Last February, Texas Attorney General Greg Abbot declared the Super Bowl the “single largest human trafficking incident in the U.S.”

Now, Arizona activists are looking to prevent trafficking for the sporting event this weekend.

Over 10,000 "prostitutes" — many of whom were trafficking victims — were brought into Miami for the Super Bowl in 2010, and during the Dallas Super Bowl in 2011, there were 133 arrests for sex with minors, according to the National Center for Missing and Exploited Children.

The enormity of the sporting event provides an ideal setting for traffickers to cash in, says Nita Belles, anti-trafficking activist and author of "In Our Backyard," an account of trafficking in the U.S.

"Any time you have a large number of people gathering in one place, especially males, and it's a party atmosphere, it's prime ground for sex trafficking," says Belles.

Dubious history

Researchers from Arizona State University studied online sex ads for 10 days surrounding last year's Super Bowl in New Jersey, and found that ad volume spiked leading up to the event, and dissipated afterwards. At least half appeared to involve sex trafficking victims.

Dominique Roe-Sepowitz, lead author and professor of social work at ASU, is repeating similar research in Arizona for comparison. She's only a few days into monitoring in Arizona, but already the numbers are upsetting, she says.

"The sheer number of ads would be beyond what any one law enforcement agency could respond to," said Sepowitz, who said that there are thousands of ads and responses to those ads.

The week before the Super Bowl in Indianapolis in 2012, over 1,000 postings on — an online postings site with space for "adult entertainment" services — listed services from women and escort services, and a quarter referenced the Super Bowl, or "Super Bowl Specials," according to a Forbes report.

What's still unclear is how much sex trafficking the Super Bowl attracts compared to other events like a Jets game or Giants game, says Sepowitz. Further data is needed to determine that.


Traffickers work the activities surrounding the game, says Belles, at parties and popular bars.

"There are Playboy parties in town, a Snoop Dogg party," says Belles, who is in Phoenix to do awareness work during the game weekend. That's where traffickers will be working the crowd to find customers. They also use the Internet.

Last year, the day before the Super Bowl, over 100 arrests were made in Manhattan based on ads and the crackdown received a lot of media attention. Sepowitz believes that the increased attention and law enforcement could lead to a decrease in criminal behavior surrounding the Super Bowl.

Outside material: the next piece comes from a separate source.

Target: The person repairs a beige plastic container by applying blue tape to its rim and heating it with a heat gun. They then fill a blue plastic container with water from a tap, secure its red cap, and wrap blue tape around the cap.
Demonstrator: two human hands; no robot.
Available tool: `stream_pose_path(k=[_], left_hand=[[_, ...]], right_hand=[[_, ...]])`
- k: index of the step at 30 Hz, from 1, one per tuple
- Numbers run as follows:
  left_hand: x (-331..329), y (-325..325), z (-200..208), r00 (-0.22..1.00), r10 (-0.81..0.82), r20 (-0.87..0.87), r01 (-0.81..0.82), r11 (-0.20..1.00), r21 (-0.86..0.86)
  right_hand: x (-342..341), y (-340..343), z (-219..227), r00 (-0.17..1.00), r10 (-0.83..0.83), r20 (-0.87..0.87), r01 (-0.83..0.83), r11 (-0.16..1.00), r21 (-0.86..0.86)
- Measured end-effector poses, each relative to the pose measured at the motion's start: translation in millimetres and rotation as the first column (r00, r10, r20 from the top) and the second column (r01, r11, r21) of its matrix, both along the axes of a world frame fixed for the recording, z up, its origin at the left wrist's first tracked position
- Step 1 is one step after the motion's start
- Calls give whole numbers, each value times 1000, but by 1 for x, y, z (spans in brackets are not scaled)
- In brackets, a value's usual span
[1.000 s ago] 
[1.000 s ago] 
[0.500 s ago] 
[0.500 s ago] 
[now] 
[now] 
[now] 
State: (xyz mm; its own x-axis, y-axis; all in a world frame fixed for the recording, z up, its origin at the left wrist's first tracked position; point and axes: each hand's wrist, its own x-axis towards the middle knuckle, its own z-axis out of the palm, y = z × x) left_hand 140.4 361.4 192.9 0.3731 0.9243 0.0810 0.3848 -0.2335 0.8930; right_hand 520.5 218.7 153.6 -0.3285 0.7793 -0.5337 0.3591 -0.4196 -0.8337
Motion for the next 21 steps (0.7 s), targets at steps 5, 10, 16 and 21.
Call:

"I think if you are a trafficker and a pimp, and you bring a person here to be trafficked, you are asleep at the wheel," she said, especially in Arizona where law enforcement started doing busts months ago to discourage sex buyers.

"There are lots of men and lots of money here, and that's what any market needs for sexual exploitation," she said, but the NFL, law enforcement and community have "sent a message."

The problem is demand

The major findings of the report are that trafficking is a national problem — not just during the Super Bowl, says Sepowitz.

"Like every other city in this country, trafficking happens here every day," she said.

The problem is driven by demand, which creates an extremely lucrative business. The only way to address that, Sepowitz says, is by sending the message that purchasing people for sex is illegal and harshly punished.

"We're concerned about young men and boys getting the message that buying and selling human beings is … okay," she said. "We can change that."

Part of Sepowitz's job is to place decoy ads and get the responses. She's always baffled that the men respond with details about themselves, how they look, what they do. There's a delusion that these women are working for themselves and enjoy their work, she says.

"All those women care about is that they meet their quota and get the money to their pimp or trafficker," she says. Otherwise, they often face dire consequences. Ads perpetuate this myth, often worded as though they are written by the women themselves, and that they "can't wait" to meet their buyers.

Belles notes that law enforcement and language have been changing, and need to change, to shift responsibility. "Prostitutes" are usually victims, she says, and "john" is too nice a word for someone who should be called a "sex buyer."

Sepowitz is heartened by changes in law enforcement that have started to focus on treatment for women arrested in the sex trade, rather than prosecution.

"There's a saying that prostitution is the oldest profession in the world," says Belles. "But it's the oldest abuse in the world."